HOW TO COMPLETE THIS TASK:
Scan the records for "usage". Show the matching lines.

▬▬▬▬▬▬

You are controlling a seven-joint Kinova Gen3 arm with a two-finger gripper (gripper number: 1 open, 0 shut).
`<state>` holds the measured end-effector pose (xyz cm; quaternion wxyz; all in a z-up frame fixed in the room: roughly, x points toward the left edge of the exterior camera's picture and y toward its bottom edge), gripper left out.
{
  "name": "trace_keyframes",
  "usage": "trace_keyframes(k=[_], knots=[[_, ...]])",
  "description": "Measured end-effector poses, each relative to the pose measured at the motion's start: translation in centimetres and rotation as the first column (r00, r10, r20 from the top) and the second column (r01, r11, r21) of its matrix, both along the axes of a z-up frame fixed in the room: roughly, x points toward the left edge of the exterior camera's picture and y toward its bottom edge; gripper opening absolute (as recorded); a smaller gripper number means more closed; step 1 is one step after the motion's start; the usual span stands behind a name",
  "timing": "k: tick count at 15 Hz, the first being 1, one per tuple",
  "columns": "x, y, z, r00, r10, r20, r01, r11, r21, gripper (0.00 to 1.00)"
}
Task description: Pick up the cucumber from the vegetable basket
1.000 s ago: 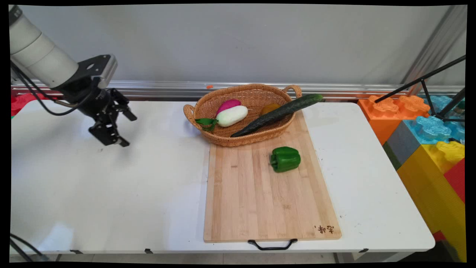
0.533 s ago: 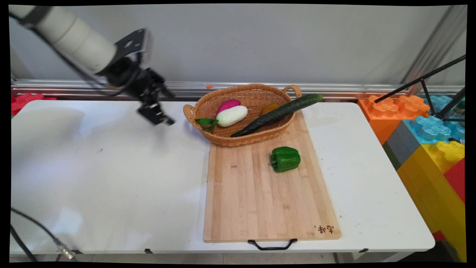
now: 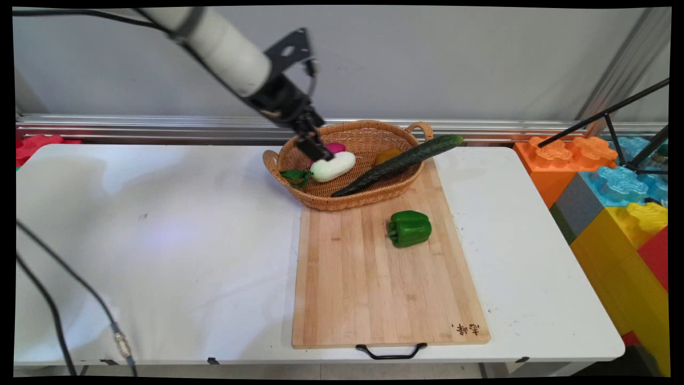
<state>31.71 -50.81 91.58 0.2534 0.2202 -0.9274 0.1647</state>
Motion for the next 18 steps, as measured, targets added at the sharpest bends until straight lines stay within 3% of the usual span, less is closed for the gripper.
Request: trace_keyframes(k=[6,18], knots=[[-5.4,-4.6,-4.2,0.997,0.081,-0.021,-0.080,0.997,0.021,1.00],[-8.4,-8.3,-10.6,0.985,0.173,-0.011,-0.171,0.982,0.084,1.00]])
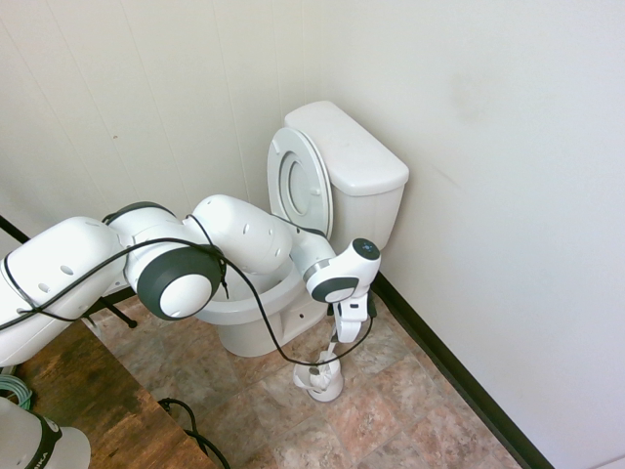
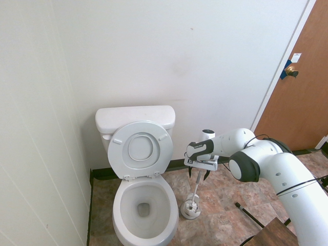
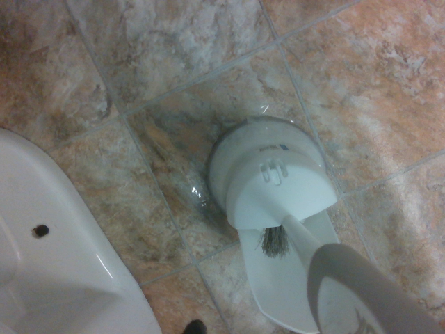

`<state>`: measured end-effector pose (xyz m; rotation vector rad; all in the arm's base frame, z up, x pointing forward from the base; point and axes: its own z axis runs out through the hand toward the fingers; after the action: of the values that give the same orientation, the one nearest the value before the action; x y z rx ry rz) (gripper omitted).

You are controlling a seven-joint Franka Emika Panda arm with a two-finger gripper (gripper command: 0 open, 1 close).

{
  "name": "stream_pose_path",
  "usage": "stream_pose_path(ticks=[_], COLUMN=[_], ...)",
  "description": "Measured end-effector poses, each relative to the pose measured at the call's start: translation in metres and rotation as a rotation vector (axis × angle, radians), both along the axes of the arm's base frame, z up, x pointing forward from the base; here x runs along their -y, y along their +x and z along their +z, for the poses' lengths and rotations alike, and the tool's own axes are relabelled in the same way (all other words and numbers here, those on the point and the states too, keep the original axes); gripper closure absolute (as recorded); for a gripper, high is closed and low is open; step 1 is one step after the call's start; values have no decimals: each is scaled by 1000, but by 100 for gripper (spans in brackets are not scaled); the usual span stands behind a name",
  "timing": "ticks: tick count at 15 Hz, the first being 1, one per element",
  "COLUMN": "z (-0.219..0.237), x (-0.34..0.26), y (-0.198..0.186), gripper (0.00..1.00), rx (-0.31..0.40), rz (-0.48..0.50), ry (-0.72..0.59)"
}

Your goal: Clean the toilet

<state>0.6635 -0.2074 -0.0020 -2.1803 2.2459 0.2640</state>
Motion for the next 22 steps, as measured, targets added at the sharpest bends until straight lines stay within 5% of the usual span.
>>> stream_pose_path(ticks=[22], z=[-4], x=[0], y=[-4], gripper=[100], rx=[-9], rz=[20], ry=[20])
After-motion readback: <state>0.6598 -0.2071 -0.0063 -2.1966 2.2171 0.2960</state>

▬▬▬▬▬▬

ANSWER TO THIS TASK:
  "usage": "trace_keyframes(k=[_], knots=[[_, ...]])",
  "usage": "stream_pose_path(ticks=[_], COLUMN=[_], ...)",

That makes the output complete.